Le Conseil des ministres du 22 septembre 2017 a adopté les cinq ordonnances destinées à « renforcer le dialogue social ». Après avoir été signées dans la foulée par Emmanuel Macron, ces ordonnances ont été publiées samedi 23 septembre au Journal Officiel. Selon le communiqué officiel, « de nombreuses mesures entreront en vigueur dès le lendemain de la publication des ordonnances. D’autres (…) nécessitent des décrets d’application qui seront publiés dans les prochaines semaines, et au plus tard au 31 décembre 2017. »
Les responsables des réseaux de franchise s’interrogent légitimement pour savoir si ces ordonnances sont de nature à confirmer l’obligation de création d’une « instance de dialogue dans les réseaux de franchise », dispositif voté par la précédente législature. Nous avons sollicité l’avis de Rémi de Balmann, avocat spécialisé en droit de la franchise, coordinateur du Collège des experts de la Fédération française de la franchise (FFF) qui s’est mobilisée contre ce dispositif imposé aux réseaux de plus de 300 salariés.

Rémi de Balmann :

« La cohérence n’exige-t-elle pas désormais de faire disparaître cette instance de dialogue contre-nature ? ... »

Rémi de Balmann

° Consulendo : Le Gouvernement vient d’adopter les ordonnances visant à renouveler le dialogue social dans les entreprises, et notamment les plus petites, lesquelles ne comptent généralement pas de délégués syndicaux. Ces ordonnances corroborent-elles, selon vous, l’obligation pour les réseaux de franchise de créer une « instance de dialogue » instituée par la loi El Khomri  ?
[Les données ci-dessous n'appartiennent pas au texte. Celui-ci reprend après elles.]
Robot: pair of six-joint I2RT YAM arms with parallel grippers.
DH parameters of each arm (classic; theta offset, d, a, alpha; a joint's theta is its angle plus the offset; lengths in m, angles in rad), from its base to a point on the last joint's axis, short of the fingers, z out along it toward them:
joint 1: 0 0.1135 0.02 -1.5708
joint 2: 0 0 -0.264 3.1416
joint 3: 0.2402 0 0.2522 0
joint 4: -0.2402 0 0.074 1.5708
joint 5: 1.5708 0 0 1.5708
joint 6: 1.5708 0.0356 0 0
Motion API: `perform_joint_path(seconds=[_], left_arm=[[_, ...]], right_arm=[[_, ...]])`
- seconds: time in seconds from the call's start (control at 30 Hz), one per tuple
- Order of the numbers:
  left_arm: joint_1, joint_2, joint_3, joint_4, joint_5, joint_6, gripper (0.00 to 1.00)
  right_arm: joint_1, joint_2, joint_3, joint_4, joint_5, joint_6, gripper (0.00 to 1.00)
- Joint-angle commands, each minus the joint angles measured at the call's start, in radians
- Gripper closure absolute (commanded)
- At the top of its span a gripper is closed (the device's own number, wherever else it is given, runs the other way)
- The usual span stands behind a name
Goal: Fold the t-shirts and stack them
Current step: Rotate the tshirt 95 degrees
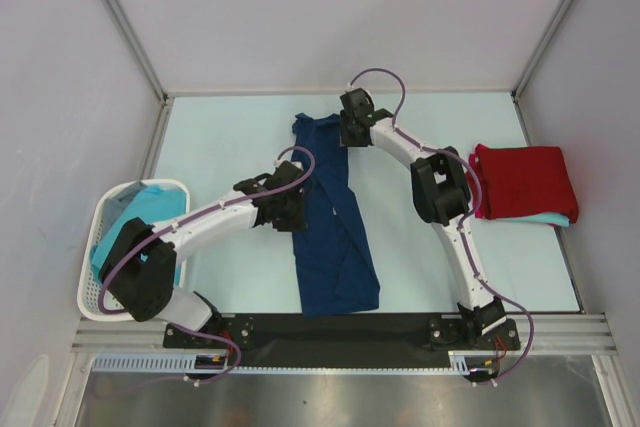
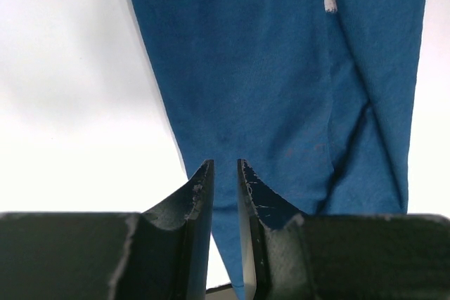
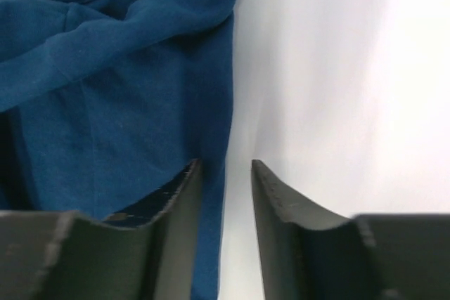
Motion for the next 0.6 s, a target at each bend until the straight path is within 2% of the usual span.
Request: perform_joint_path(seconds=[0.0,0.03,0.2,0.27,0.47,0.57], left_arm=[[-0.011,-0.014,0.001,-0.003,-0.014,-0.016,0.76],[-0.011,-0.014,0.001,-0.003,-0.014,-0.016,0.76],[-0.012,-0.010,0.002,-0.003,-0.014,-0.013,0.76],[-0.012,-0.008,0.002,-0.003,-0.012,-0.013,0.76],[-0.014,-0.002,0.002,-0.003,-0.012,-0.006,0.76],[-0.014,0.000,0.005,-0.001,-0.011,-0.004,0.76]], right_arm=[[0.001,0.019,0.042,0.013,-0.018,0.005,0.64],[0.002,0.020,0.044,0.013,-0.021,0.005,0.67],[-0.001,0.023,0.044,0.013,-0.034,0.010,0.69],[-0.001,0.023,0.044,0.012,-0.038,0.010,0.72],[-0.001,0.023,0.032,0.010,-0.043,0.010,0.87],[-0.002,0.019,0.030,0.007,-0.037,0.008,1.00]])
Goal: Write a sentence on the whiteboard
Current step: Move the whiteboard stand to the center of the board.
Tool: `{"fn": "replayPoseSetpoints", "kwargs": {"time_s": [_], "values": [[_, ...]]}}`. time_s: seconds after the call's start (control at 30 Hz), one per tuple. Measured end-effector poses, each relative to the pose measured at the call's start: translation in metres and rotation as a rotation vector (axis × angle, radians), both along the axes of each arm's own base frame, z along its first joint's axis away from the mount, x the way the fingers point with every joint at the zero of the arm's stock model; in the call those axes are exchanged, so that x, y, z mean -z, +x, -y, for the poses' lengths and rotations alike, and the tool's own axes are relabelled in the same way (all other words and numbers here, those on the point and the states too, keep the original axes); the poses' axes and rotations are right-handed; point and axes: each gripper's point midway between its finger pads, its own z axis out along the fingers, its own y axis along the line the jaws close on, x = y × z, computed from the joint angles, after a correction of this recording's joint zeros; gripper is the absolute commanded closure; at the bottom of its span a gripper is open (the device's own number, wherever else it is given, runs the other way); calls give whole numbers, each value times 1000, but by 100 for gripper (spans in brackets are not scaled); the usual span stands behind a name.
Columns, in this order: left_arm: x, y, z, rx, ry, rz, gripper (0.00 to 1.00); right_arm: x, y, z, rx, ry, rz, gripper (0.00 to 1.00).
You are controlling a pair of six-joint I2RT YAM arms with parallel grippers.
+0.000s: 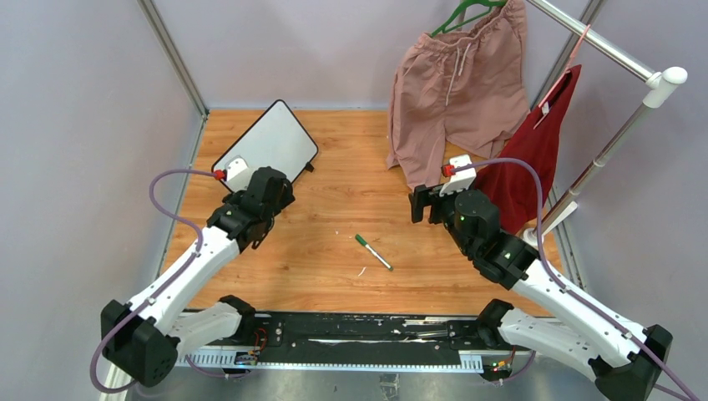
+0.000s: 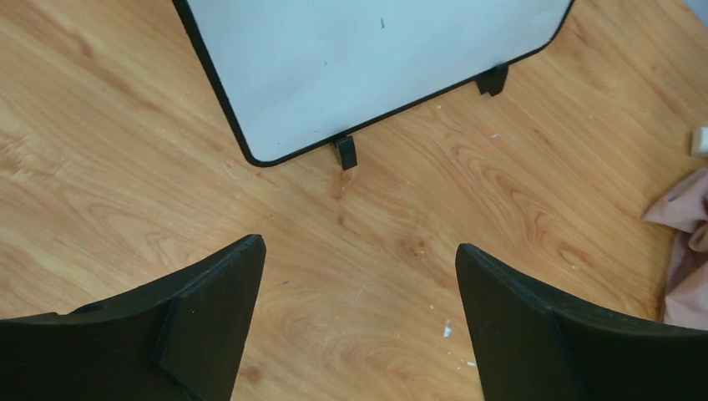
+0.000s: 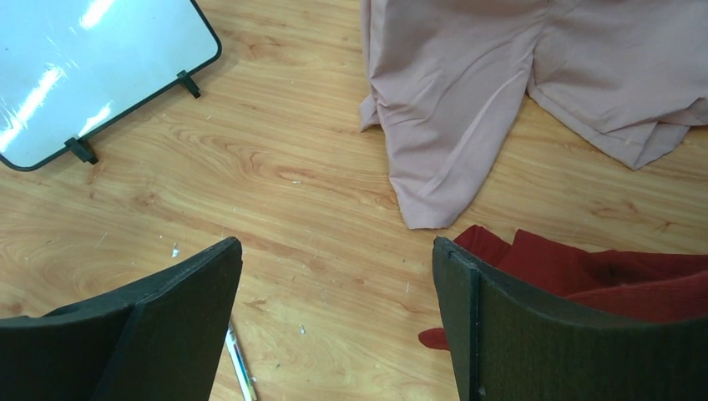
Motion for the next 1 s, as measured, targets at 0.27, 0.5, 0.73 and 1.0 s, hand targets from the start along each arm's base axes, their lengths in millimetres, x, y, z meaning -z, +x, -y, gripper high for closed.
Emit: {"fn": "replayPoseSetpoints", "kwargs": {"time_s": [0.27,0.5,0.73,1.0], "values": [[22,18,11,-83,1,-60,26,11,-1,-5,-18,0,-29,14],[56,37,19,-135,47,-147,31,13,-2,-4,-18,-4,-33,14],[73,55,24,-163,95,-179,38,14,-3,-3,-18,-5,-34,14],[93,62,26,-181,115,-214,44,16,-3,-4,-21,-6,-37,14]]}}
- Rémi de Balmann : Aucune des cinq ordonnances adoptées par le gouvernement d’Edouard Philippe n’évoque cette si controversée instance de dialogue institué par l’article 64 de la loi El Khomri. Pour autant, cela ne signifie nullement que cette instance survivra encore longtemps dans l’ordre juridique. Certes, en sa qualité de ministre de l’économie, de l’industrie et du numérique de l’époque, Emmanuel Macron a bien apposé sa signature au bas de la loi n° 2016-1088 du 8 août 2016 relative au travail, à la modernisation du dialogue social et à la sécurisation des parcours professionnel, dite « loi El Khomri ». Rien n’indique cependant qu’il ait été particulièrement favorable à cette instance… Au moment où le Conseil des Ministres, sous la présidence désormais d’Emmanuel Macron, a décidé par ordonnances de fusionner délégués du personnel, comité d’entreprise et CHSCT au sein d’un conseil social et économique (CSE), unique dans les entreprises de plus de 50 salariés, la cohérence n’exigerait-elle pas de faire disparaître cette instance que nous jugeons contre-nature ?

Rappelons que le rapporteur du projet de loi El Khomri soulignait lui-même que l’amendement proposant de créer cette instance soulevait « plusieurs questions, notamment juridiques. L’une d’elles tient au choix de l’instance suggérée. Pourquoi ne pas avoir plutôt opté pour la reconnaissance d’une unité économique et sociale (U.E.S.) ? Pourquoi avoir choisi une instance de droit commun et non pas une négociation conventionnelle au sein du réseau des franchisés ? ».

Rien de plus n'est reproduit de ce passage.